» **Task**
Starting with the line below that holds "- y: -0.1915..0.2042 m" and stopping after the line that holds "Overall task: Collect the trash", transcribe the lines exactly, leaving out all pictures.
Start of Records for the task
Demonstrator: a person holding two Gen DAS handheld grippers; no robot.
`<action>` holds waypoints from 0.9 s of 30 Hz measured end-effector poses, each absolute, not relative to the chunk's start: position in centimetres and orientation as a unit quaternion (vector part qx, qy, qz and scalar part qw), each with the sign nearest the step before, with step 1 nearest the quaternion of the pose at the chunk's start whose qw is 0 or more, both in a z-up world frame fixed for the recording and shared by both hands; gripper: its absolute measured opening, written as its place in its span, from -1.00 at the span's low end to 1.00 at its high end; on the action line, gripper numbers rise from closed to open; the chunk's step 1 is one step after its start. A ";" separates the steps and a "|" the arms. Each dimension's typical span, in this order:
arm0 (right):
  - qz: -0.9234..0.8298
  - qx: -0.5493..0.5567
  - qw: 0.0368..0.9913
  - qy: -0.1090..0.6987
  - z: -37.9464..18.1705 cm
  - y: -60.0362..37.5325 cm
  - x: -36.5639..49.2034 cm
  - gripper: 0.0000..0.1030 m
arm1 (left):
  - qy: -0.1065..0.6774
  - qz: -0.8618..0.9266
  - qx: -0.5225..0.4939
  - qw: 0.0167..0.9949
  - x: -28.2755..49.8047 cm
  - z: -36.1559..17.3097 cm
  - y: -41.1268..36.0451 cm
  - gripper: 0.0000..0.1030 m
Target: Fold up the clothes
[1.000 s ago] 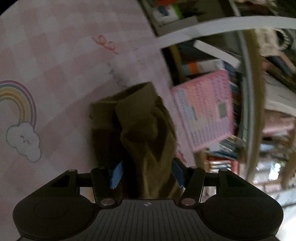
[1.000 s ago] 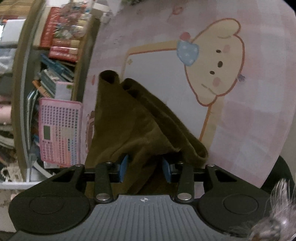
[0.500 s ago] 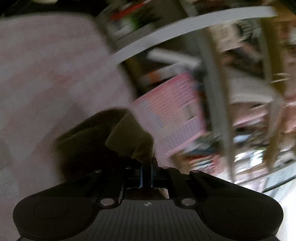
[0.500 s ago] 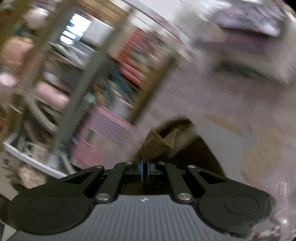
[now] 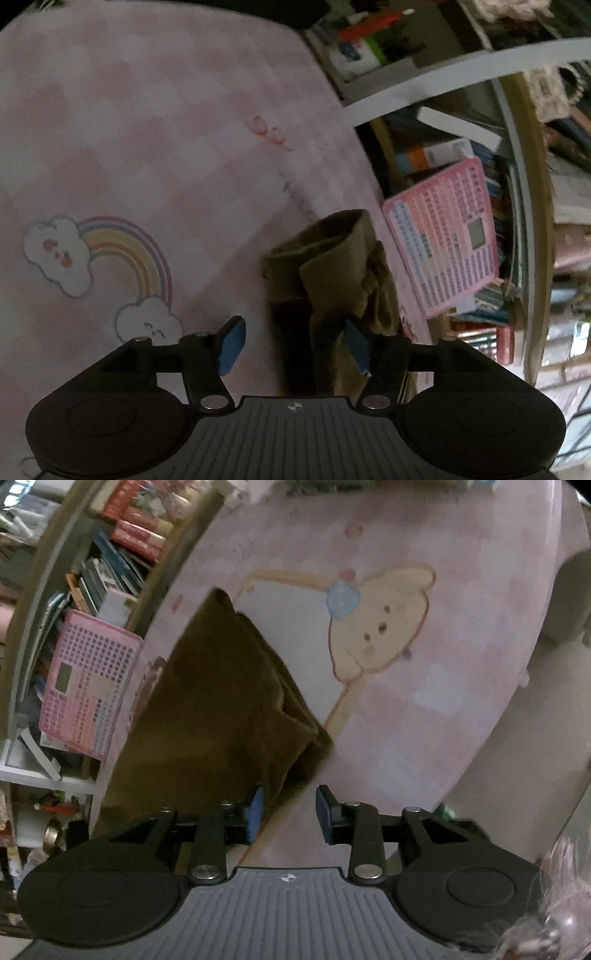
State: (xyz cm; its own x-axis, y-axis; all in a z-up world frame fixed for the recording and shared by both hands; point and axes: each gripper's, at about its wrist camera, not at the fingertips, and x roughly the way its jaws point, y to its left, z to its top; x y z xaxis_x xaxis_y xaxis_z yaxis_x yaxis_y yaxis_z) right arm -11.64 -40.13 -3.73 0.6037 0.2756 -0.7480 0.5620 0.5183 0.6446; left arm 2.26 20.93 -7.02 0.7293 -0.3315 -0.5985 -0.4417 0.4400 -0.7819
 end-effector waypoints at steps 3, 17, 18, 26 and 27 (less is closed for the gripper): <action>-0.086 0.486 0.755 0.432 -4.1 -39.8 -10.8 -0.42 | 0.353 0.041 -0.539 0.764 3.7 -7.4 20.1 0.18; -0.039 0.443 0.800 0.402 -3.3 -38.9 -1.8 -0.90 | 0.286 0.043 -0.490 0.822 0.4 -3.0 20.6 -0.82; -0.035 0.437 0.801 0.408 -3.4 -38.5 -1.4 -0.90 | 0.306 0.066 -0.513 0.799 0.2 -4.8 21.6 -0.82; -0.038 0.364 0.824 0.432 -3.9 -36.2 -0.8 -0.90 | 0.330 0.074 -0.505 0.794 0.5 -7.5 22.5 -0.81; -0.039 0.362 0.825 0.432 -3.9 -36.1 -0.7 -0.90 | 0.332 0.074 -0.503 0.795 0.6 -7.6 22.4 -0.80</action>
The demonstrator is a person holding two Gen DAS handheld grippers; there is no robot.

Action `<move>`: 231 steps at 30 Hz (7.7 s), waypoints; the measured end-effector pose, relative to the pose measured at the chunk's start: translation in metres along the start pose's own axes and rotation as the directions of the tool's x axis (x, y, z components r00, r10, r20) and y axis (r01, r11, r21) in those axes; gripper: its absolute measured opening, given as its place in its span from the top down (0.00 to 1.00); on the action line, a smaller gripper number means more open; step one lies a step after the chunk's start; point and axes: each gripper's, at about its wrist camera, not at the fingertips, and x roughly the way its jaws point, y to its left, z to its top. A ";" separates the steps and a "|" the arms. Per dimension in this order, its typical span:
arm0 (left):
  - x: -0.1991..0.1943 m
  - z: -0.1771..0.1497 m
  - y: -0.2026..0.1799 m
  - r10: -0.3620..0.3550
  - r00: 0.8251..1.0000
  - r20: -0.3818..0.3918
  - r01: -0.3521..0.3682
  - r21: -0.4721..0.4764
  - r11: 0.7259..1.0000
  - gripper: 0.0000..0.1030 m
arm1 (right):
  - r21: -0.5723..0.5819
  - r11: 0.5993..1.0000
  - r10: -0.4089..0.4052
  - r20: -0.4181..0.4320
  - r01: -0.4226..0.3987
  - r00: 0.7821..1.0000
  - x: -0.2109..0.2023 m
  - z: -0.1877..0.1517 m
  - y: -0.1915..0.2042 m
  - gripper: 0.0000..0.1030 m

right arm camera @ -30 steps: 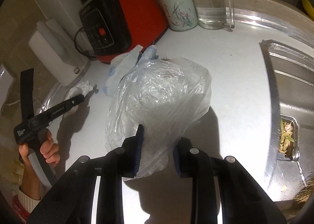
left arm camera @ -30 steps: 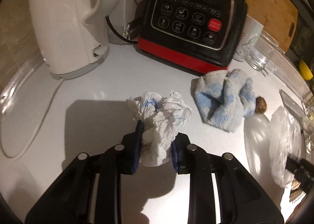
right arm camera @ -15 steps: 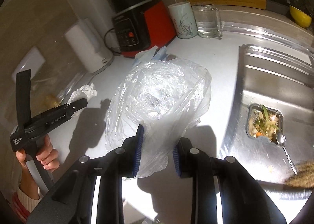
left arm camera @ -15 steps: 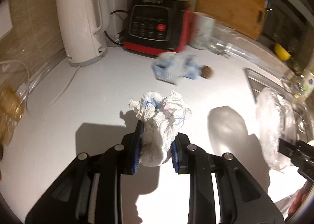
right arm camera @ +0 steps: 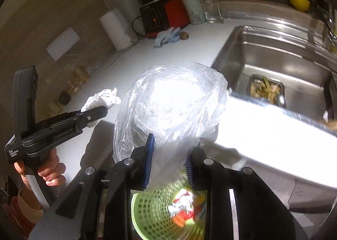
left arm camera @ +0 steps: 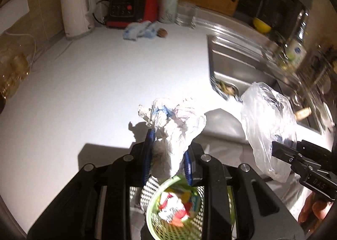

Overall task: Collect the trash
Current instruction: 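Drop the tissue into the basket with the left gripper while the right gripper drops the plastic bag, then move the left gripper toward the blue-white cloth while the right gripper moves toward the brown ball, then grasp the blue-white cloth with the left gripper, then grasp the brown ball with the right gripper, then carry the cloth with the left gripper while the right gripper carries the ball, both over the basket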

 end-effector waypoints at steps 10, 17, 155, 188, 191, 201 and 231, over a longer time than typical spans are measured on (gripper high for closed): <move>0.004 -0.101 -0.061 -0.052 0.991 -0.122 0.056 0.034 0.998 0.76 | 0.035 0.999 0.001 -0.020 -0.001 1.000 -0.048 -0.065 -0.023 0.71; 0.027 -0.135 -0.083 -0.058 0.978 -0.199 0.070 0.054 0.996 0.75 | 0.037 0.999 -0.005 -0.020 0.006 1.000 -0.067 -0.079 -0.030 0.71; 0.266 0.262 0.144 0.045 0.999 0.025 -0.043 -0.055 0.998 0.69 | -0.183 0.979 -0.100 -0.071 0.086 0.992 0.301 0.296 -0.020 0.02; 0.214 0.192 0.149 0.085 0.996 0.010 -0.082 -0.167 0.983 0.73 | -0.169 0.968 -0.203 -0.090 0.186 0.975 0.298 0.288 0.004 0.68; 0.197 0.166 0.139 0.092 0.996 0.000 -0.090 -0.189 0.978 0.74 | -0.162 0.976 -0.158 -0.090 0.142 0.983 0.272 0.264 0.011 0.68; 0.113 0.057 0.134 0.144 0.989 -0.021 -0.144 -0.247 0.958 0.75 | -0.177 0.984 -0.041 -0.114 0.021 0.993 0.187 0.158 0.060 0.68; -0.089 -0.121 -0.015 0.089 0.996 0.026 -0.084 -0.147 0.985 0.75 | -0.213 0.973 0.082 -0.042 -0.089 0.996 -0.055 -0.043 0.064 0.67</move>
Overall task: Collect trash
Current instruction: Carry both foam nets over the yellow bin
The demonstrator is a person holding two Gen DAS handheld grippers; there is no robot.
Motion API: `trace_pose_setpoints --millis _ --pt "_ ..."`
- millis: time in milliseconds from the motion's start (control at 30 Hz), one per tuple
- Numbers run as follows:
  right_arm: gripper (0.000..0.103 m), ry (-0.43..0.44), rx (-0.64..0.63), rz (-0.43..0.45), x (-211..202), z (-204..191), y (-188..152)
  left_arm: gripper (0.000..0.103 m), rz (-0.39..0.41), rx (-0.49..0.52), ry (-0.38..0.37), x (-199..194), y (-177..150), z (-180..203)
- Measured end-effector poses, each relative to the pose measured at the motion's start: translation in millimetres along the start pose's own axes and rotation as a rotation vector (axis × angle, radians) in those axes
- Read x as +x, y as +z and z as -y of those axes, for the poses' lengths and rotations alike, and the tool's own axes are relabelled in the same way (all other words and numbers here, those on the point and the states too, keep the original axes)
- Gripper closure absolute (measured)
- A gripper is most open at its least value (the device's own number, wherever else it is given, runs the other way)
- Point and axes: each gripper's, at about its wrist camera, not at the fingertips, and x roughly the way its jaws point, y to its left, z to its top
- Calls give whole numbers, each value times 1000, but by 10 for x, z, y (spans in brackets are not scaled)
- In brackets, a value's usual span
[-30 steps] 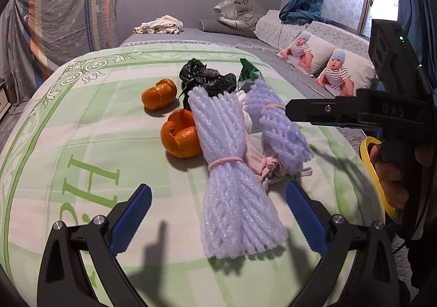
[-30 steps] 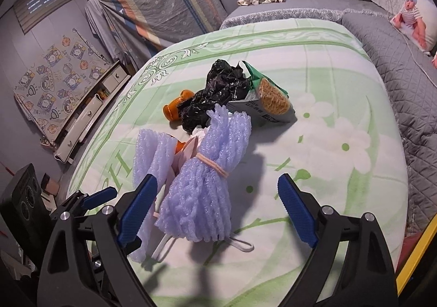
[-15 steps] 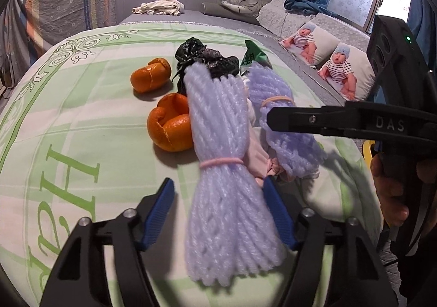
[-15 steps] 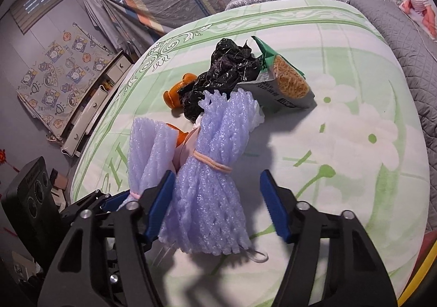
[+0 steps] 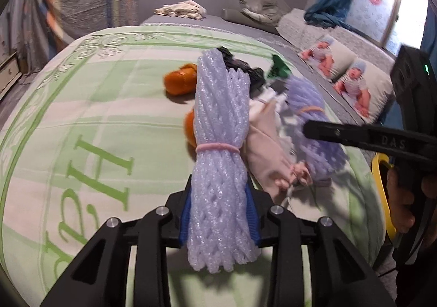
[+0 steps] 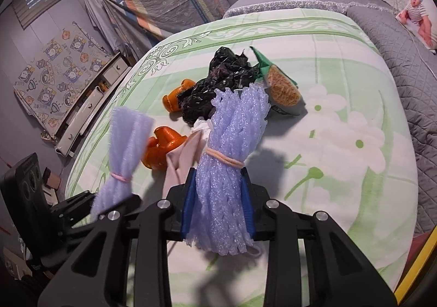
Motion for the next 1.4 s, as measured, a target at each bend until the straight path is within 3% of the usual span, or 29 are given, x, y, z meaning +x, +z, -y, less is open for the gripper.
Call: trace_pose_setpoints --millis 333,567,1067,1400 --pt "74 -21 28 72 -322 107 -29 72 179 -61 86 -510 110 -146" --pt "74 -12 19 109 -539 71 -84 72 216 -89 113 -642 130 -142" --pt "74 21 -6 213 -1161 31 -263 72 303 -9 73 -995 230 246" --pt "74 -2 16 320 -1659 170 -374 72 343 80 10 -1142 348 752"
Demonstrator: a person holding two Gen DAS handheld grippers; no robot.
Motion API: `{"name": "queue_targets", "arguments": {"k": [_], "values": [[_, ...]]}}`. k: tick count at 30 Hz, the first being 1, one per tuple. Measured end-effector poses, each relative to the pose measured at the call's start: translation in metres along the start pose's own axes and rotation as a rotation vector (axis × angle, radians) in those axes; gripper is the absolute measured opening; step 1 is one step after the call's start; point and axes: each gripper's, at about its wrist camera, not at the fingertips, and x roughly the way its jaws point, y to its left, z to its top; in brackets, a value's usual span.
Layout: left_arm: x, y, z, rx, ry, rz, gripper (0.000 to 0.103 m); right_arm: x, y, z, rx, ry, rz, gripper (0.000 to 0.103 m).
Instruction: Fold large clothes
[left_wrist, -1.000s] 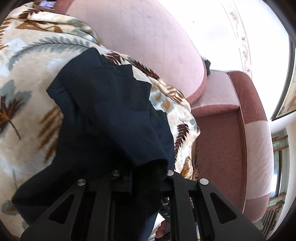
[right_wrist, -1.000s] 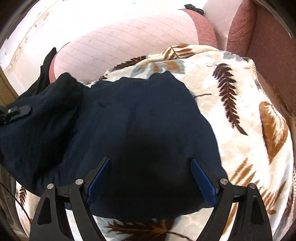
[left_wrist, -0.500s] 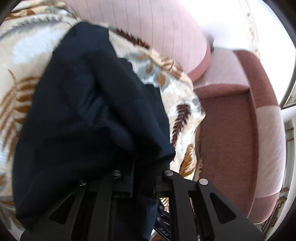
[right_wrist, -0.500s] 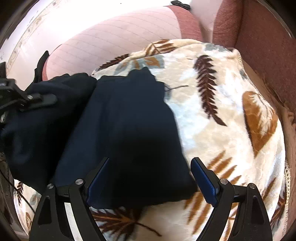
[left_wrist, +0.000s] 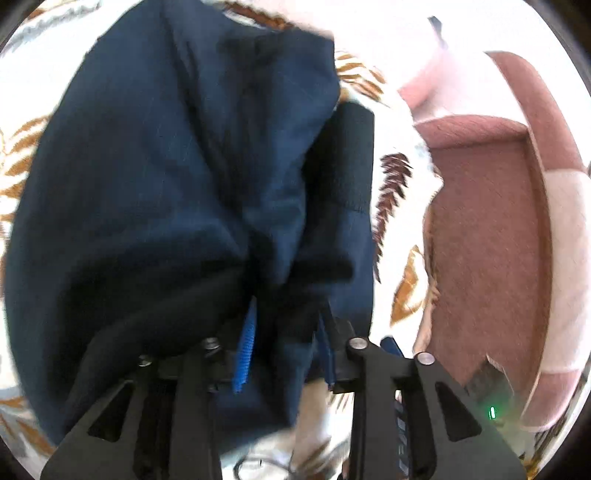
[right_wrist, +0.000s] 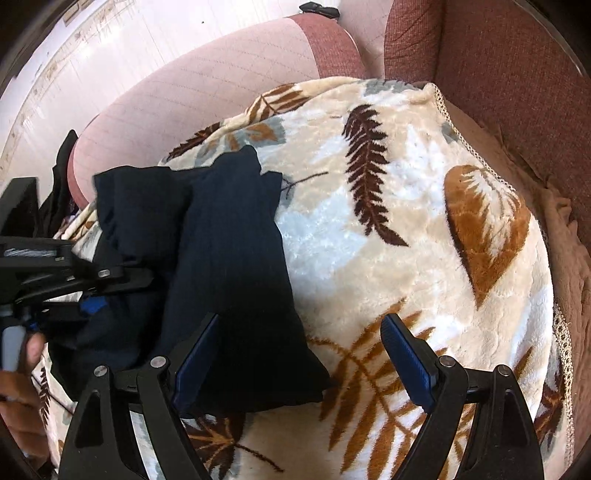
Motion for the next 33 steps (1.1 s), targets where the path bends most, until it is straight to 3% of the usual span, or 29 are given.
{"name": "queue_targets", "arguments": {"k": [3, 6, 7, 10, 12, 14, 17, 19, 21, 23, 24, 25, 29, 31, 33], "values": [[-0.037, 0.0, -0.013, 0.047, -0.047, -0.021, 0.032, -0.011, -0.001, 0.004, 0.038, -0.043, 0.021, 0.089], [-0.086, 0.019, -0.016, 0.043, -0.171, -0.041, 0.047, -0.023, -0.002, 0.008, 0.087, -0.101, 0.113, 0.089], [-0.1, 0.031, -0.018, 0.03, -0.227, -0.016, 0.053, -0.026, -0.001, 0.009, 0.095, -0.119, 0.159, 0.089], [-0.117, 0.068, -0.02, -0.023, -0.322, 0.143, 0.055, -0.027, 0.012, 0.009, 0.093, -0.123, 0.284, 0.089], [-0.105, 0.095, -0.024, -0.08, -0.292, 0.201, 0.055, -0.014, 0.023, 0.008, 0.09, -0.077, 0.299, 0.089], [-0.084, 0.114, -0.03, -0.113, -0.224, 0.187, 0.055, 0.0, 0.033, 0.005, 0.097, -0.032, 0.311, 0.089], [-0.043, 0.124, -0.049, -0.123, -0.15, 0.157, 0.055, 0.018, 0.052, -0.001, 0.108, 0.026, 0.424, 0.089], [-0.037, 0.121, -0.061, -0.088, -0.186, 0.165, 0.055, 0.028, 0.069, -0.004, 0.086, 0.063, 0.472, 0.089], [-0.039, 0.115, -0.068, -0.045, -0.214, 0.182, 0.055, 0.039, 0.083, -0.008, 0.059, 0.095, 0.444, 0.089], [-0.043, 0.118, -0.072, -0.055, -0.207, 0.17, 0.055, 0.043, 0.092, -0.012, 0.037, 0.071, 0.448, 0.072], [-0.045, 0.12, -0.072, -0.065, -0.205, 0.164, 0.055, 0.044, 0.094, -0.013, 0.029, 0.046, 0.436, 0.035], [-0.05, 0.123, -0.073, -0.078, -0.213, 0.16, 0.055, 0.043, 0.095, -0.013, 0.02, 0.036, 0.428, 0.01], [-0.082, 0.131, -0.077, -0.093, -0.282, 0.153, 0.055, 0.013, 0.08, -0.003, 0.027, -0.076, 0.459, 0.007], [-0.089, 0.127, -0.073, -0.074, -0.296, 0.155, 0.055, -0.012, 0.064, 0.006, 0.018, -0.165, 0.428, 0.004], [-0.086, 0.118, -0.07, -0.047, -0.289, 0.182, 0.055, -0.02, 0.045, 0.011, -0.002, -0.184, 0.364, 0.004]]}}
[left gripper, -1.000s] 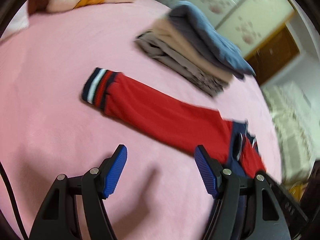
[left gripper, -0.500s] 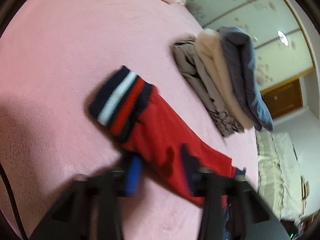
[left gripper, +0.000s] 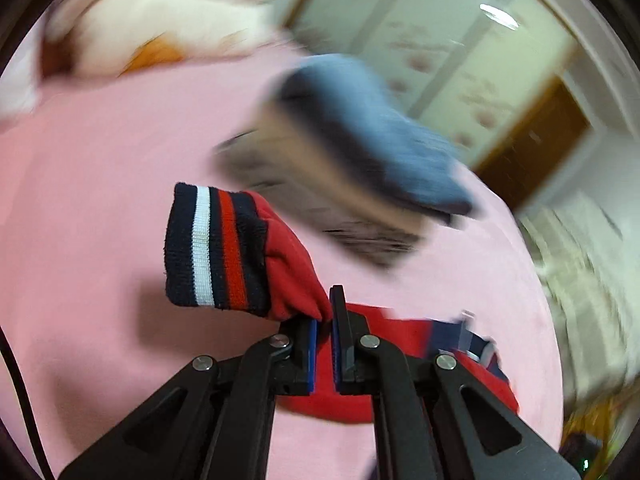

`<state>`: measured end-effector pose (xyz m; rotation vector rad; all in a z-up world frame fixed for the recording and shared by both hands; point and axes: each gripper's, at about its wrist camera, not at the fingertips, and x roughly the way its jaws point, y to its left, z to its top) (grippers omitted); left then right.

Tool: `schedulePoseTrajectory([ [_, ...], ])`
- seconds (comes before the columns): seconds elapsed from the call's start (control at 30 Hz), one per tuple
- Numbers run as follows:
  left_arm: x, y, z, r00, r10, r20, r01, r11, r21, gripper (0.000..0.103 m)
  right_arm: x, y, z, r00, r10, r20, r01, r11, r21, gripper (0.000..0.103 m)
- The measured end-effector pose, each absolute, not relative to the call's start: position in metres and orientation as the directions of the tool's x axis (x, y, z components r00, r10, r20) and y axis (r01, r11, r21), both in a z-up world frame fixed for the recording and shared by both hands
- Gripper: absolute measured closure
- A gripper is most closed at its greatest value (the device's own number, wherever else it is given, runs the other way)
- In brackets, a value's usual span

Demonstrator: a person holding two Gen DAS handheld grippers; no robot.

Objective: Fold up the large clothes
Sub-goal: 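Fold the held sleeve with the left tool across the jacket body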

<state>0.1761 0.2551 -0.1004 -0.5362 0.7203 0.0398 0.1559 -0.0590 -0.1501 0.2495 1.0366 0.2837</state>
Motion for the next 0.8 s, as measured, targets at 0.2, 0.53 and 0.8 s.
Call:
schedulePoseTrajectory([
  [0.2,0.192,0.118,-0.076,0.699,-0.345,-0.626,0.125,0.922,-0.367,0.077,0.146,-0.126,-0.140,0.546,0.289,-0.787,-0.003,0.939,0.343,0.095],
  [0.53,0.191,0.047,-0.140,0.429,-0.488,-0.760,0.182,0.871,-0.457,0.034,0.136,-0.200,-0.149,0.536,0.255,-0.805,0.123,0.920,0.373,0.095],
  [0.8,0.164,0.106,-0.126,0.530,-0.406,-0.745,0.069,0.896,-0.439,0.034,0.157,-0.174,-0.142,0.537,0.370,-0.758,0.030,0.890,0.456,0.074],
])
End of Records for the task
» **Solution below**
  - y: -0.1915..0.2042 m
  - gripper: 0.0000..0.1030 m

right arm camera @ -30 steps: 
left arm camera @ -30 steps: 
right arm camera @ -15 steps: 
left arm camera @ -15 steps: 
right arm camera @ +0 steps: 
left arm camera @ +0 steps: 

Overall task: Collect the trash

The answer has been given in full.